- Born: December 14, 1900 New York City, United States
- Died: April 26, 1971 (aged 70) East Stroudsburg, Pennsylvania, United States
- Burial place: Moravian Cemetery
- Other names: Miss Dee
- Education: Art Students League of New York
- Occupation(s): Sculptor, educator

= Dorothea H. Denslow =

American sculptor, educator (1900–1971)

Dorothea "Miss Dee" Henrietta Denslow (December 14, 1900 – April 26, 1971) was an American sculptor, and educator. She was the founder of the Clay Club (later known as the SculptureCenter) in New York City.

== Biography ==
Dorothea Henrietta Denslow was born on December 14, 1900, in New York City, to parents Cornelia Julia (née Smith) and Henry Carey Denslow. Her father was a bird taxidermist, and painter who worked as a natural history curator at the Brooklyn Children's Museum, and she art studied under him. At age fourteen she started exhibiting her artwork. She was partly raised in Hartford, Connecticut, and in 1923, she was a member of the Connecticut Academy Fine Arts.

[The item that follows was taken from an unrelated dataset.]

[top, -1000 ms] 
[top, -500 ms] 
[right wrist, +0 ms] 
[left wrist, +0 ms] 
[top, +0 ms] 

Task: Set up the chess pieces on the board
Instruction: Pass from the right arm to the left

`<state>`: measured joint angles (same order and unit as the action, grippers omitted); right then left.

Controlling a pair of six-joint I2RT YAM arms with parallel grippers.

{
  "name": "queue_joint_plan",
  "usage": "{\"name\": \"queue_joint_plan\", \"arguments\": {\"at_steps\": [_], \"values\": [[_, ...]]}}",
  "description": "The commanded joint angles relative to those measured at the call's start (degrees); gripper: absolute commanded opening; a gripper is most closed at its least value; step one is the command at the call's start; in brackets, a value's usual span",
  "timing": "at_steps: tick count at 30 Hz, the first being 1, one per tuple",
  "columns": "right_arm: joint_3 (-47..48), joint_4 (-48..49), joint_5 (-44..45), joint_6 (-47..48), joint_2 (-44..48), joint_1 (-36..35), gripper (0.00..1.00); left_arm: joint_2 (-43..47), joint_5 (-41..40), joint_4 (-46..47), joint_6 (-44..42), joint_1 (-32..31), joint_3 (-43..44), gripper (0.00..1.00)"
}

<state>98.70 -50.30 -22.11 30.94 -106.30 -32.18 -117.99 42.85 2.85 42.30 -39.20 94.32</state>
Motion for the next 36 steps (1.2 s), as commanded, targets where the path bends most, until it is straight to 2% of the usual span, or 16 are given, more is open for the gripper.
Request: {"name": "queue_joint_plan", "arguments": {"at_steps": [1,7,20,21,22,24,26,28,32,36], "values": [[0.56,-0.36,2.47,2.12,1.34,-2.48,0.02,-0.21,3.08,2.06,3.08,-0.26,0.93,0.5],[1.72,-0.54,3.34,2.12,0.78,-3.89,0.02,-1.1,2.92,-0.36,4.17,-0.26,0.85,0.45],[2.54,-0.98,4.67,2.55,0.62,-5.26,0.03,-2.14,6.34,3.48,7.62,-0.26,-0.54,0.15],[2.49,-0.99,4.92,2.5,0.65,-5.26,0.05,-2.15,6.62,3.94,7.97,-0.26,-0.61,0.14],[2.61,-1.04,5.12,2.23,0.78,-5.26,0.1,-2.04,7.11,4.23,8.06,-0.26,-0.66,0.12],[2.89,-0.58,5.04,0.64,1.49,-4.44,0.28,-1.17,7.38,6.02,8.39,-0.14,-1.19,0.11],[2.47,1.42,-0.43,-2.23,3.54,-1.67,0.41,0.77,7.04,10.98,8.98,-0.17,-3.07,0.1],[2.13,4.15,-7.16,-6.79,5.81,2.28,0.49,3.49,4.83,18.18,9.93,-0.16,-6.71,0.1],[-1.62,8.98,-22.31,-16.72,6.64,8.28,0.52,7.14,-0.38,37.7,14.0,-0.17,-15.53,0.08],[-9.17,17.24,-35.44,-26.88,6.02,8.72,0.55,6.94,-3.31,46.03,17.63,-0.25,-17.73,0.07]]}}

Denslow attended the Art Students League of New York.

In 1928, Denslow founded the Clay Club (later known as the SculptureCenter), which was her studio and it was also used as a meeting space and young artists workshop founded at 184^{1/2} Brooklyn Ave. in Brooklyn, initially in the basement of the Brooklyn Children's Museum. She often taught sculpture to teenagers. Her former students, and Clay Club-affiliated artists included Elsa Hutzler, Muriel Kelsey, George Gerny, Howard Mandel, Nina Winkel, Yvonne Forrest, Beonne Boronda, Sahl Swarz, Louise Nevelson, Frank Eliscu, Harry Holtzman, and Ibram Lassaw. In 1932, the Clay Club was moved to the West Village. Denslow also taught classes at the Art Students League of New York.

At the time of her retirement in 1962, the Clay Club had some seventy-two cats living there. Towards the end of her life she lived in Mountainhome, Pennsylvania. Denslow died at the age of 70 on April 26, 1971, in a hospital in East Stroudsburg, Pennsylvania.